Lab #2:

The Memory Hierarchy and Computer Performance

Phil Katz, Connie Li, Katie Stockhammer

February 14, 2004

Abstract:

In this lab, we implemented a variety of C programs to determine information about caches on different platforms. We tested for "endian-ness", tried to do nice things to the cache, stress the cache, and test to see how the different platforms handle different types. We checked all of these things on the P4, G4, and Pentium M. We were able to quantify our result by using the running time of baseline tests and comparing them to the running time in other scenarios. This allowed us to see some pros and cons of each unique computer architecture.

Descriptions:

We followed the instructions given to us on the website: E25/CS25 Lab 2

More detailed descriptions, expectations, and analysis can be found in the Data section of this lab report. Graphs

Answers to lab questions:

Question 1: We implemented a cache stress program by testing cases in which we knew the machine's particular cache would perform well and cases in which it would perform poorly. After finding the size of each machine's cache, we then created an array that was double the size of the cache to stress the it. Since the array took up some block of memory that was larger than the cache, by specifying certain elements of the array, we caused thrashing, where in order to access the next element, another block of memory had to be brought into the cache, replacing an old line. We used the system time to quantify the effects of the cache. If the machine didn't have a cache, each memory access would take approximately the same amount of time as memory accesses took when the cache was stressed. It is clear that these accesses took much less time than when the cache was not intentionally stressed.

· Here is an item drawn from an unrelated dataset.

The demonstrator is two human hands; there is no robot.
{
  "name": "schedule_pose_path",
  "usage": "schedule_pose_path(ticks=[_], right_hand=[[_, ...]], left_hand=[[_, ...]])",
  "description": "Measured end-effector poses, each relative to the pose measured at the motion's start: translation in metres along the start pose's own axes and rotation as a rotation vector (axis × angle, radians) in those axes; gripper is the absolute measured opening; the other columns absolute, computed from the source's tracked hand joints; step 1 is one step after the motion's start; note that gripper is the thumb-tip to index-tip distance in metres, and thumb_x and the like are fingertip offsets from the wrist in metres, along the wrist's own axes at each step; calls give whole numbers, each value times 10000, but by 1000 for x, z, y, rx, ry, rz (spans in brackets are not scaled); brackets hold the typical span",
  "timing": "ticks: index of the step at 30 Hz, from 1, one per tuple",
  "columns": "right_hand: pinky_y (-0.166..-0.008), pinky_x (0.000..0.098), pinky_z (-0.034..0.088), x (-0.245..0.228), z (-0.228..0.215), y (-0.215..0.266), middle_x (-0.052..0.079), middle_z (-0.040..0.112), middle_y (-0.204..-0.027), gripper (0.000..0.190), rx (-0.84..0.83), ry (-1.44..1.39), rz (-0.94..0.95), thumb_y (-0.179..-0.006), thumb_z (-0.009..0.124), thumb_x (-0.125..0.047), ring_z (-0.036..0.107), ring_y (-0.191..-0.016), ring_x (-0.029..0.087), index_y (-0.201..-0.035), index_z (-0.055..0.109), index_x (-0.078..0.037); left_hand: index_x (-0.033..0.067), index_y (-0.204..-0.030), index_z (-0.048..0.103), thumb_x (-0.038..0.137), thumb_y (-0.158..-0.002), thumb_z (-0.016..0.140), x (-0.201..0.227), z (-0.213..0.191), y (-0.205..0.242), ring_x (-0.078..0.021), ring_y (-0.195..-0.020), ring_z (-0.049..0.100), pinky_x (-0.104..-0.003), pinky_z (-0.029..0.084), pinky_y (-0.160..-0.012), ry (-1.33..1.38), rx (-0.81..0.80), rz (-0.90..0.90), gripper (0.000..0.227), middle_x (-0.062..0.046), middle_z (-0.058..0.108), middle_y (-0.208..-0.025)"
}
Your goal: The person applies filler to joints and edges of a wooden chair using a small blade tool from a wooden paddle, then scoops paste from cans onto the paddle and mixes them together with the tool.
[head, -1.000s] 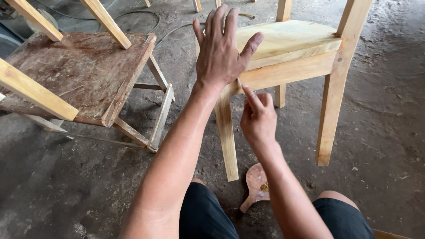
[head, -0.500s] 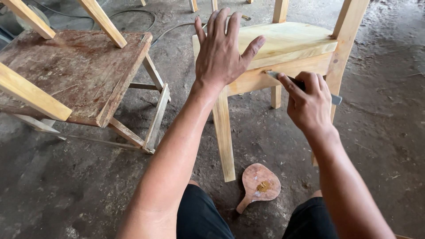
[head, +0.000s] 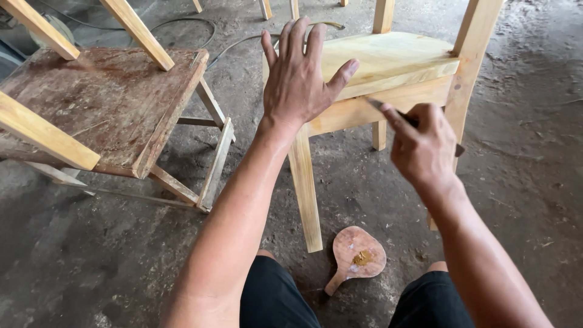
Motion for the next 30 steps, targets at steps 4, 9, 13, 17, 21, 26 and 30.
schedule_pose_path(ticks=[4, 9, 13, 17, 21, 26, 30], right_hand=[[-712, 299, 516, 9, 11, -18, 41, 558, -999, 436, -23, 96, -94, -1060, 660, -32, 514, -853, 176, -1368, 751, -328], [-783, 333, 522, 16, 1, -11, 65, 552, -1017, 514, -4, 3, 4, -1008, 617, 5, 523, -903, 188, -1396, 745, -306], [-707, 302, 489, 9, -1, -7, 56, 568, -969, 371, -24, 48, -18, -1081, 644, -50, 513, -839, 190, -1356, 756, -272], [-765, 293, 505, 16, 14, -26, 42, 570, -999, 474, -5, 100, -131, -1052, 617, 1, 519, -882, 176, -1394, 759, -293], [-771, 308, 500, 15, 8, -20, 54, 575, -1030, 430, -20, 70, -36, -1076, 625, -26, 527, -913, 188, -1382, 749, -302], [-741, 337, 488, -3, 4, -20, 67, 565, -976, 402, 47, 15, -62, -1060, 654, -42, 523, -873, 199, -1366, 772, -274], [-804, 348, 506, 9, 6, -31, 40, 565, -997, 469, 42, -36, -100, -1014, 670, -8, 545, -921, 199, -1360, 762, -310]], left_hand=[[47, -1409, 513, 830, -968, 281, 0, 2, 2, -398, -1432, 412, -781, 118, -1167, 35, 14, -4, 928, -252, 464, -1466], [43, -1428, 498, 840, -974, 281, -3, 8, -1, -411, -1427, 416, -789, 113, -1161, 30, -12, -28, 943, -260, 443, -1478], [33, -1433, 491, 844, -959, 298, -4, 4, -7, -419, -1405, 423, -791, 121, -1143, 7, -8, -23, 959, -264, 448, -1457], [40, -1429, 480, 825, -962, 337, -1, -3, -7, -411, -1435, 398, -785, 120, -1163, 9, -53, -31, 924, -265, 429, -1485], [105, -1516, 383, 801, -988, 444, 4, -4, -4, -425, -1500, 302, -778, 120, -1193, -60, -103, 33, 876, -263, 280, -1596], [374, -1666, 70, 803, -1047, 539, 4, -1, 1, -418, -1602, 115, -773, 129, -1264, -35, 56, 192, 887, -152, -31, -1731], [393, -1653, -29, 840, -997, 578, 0, 0, 3, -423, -1597, 78, -814, 120, -1227, 96, 69, 191, 999, -122, -89, -1723]])
Point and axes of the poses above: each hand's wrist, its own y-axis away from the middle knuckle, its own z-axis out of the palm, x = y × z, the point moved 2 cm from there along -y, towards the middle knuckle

Question 2: We implemented superscalar test programs by implementing separate loops of eight operations, each having different levels of dependency. In the case where the eight operations were completely or very nearly independent of each other, the machine was able to achieve processor-level parallelism and execute more than one instruction at a time so that the program ran faster. When a loop contained instructions that exhibited strong dependence, the machine could not take advantage of its superscalar architecture and needed to wait until one calculation was done before beginning any of the others. We used the system clock again to find the differences in performance regarding superscalar architecture. If the machine did not have a superscalar design it would perform similarly to how it performed when the instructions were completely dependent on each other all of the time. As with the cache stress problem, there was a clear differece between the time it took the computer to complete the loop when the machine's superscalar design was utilized and the time it took the loop to complete when the machine was forced to not use its superscalar architecture.

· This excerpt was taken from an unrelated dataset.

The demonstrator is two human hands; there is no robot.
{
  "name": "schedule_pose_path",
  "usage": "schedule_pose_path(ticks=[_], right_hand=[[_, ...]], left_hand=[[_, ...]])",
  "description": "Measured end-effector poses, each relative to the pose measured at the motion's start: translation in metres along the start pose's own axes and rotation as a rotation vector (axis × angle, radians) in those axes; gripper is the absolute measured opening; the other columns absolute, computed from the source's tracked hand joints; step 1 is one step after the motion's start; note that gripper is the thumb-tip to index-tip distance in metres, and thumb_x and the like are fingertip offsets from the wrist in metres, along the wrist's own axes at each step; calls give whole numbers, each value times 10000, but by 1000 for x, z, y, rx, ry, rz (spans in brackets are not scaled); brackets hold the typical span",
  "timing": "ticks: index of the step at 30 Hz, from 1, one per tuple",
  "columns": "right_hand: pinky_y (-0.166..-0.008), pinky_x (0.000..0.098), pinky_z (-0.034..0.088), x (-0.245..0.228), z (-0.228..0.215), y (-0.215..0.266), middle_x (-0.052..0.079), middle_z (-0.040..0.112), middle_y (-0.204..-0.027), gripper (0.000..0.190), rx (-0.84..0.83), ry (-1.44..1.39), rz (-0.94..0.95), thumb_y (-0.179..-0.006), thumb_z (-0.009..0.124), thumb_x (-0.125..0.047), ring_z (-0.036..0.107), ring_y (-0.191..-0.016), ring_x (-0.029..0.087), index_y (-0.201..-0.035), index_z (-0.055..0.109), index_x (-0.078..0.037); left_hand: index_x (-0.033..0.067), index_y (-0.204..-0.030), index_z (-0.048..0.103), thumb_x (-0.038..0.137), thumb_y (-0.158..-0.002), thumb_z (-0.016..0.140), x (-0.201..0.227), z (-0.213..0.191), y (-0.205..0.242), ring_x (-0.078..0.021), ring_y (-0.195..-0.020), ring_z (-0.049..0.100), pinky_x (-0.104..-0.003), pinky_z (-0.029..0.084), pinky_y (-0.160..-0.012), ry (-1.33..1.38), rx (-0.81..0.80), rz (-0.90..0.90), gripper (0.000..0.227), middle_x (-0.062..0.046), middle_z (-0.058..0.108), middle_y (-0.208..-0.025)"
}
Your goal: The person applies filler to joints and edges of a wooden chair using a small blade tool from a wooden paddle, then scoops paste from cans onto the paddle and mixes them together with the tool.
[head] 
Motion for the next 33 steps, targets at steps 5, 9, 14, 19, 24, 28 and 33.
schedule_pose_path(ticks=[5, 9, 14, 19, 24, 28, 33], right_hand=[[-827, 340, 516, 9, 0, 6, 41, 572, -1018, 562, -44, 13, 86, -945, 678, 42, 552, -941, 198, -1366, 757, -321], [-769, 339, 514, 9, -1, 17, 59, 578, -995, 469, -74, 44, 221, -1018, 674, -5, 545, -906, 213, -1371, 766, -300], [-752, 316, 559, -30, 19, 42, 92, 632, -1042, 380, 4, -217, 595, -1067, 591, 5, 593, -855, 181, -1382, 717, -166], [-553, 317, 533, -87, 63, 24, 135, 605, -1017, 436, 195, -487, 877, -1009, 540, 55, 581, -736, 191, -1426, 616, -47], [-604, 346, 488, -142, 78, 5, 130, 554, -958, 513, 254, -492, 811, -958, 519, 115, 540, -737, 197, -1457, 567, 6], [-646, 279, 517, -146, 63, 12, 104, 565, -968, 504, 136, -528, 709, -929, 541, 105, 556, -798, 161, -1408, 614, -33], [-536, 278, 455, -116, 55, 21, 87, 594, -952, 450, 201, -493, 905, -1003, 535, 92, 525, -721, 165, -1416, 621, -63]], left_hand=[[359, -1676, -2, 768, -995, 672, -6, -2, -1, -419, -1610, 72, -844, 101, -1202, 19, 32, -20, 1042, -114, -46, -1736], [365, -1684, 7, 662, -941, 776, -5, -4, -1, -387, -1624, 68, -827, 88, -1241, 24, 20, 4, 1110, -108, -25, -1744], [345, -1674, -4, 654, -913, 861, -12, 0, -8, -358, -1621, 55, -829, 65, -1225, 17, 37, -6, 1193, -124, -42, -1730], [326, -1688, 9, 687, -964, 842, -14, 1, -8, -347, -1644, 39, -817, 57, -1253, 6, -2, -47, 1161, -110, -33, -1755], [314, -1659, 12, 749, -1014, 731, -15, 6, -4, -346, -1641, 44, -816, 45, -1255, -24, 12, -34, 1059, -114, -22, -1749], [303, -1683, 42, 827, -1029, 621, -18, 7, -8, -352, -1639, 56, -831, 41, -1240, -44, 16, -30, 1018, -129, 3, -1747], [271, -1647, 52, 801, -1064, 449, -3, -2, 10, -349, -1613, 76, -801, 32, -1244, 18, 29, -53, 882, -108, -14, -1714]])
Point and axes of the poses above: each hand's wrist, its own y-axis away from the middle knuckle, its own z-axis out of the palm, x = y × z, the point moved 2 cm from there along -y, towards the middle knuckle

Question 3: This lab showed us that when it is possible, it would be quite beneficial to try and take advantage of certain aspects of a machine's architecture and avoid certain practices that would stress the computer. We learned that it would be better to arrange data and instructions that we wish to use in sequential order, closer to each other so that when we need something, it would have a high probability of already being in the cache. Clustered data would keep the computer from having to continually replace lines of memeory in its L1 data cache. It would also be faster to store and then access elements of a two dimensional array in row-column order for the same reason (then data would be sequential and clustered). And although it is not always possible, it would be a good programming practice to avoid excessive dependencies in our code so that a program can take advantage of superscalar architecture and multiple instructions can be run at the same time.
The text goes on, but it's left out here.